Return all lines of the data in which the string "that" occurs.

──────

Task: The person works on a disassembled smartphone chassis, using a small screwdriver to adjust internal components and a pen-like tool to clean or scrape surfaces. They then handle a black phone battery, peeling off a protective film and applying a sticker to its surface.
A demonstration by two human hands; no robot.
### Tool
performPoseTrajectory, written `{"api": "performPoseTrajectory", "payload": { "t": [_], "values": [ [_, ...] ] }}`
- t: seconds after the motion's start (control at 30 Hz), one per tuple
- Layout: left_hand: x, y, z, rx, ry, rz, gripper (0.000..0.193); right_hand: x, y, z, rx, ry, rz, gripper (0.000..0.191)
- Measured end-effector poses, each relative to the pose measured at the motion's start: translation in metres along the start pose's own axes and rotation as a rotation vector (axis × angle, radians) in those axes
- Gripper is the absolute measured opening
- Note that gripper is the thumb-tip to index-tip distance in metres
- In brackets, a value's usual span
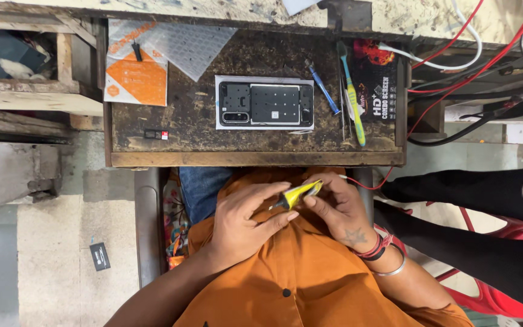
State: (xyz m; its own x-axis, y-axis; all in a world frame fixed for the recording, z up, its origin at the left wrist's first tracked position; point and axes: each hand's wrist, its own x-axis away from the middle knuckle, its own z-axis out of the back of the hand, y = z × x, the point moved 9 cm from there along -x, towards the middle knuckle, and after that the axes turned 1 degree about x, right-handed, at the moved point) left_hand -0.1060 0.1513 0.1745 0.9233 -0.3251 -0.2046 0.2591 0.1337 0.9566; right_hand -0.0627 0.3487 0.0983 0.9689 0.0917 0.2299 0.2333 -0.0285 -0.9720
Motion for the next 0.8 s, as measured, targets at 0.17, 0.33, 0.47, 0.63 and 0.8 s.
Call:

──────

** Task output **
- Note that gripper is the thumb-tip to index-tip distance in metres
State: (xyz m; its own x-axis, y-axis; all in a world frame fixed for the recording, z up, its origin at the left wrist's first tracked position; point and axes: each hand's wrist, its own x-axis away from the middle knuckle, its own z-axis out of the back of the hand, y = z × x, the point moved 9 cm from there along -x, towards the middle knuckle, and after that the axes turned 1 degree about x, right-handed, at the moved point) left_hand -0.1060 0.1513 0.1745 0.9233 -0.3251 -0.2046 0.2591 0.1337 0.9566; right_hand -0.0627 0.3487 0.0983 0.9689 0.0917 0.2299 0.2333 -0.0285 -0.9720

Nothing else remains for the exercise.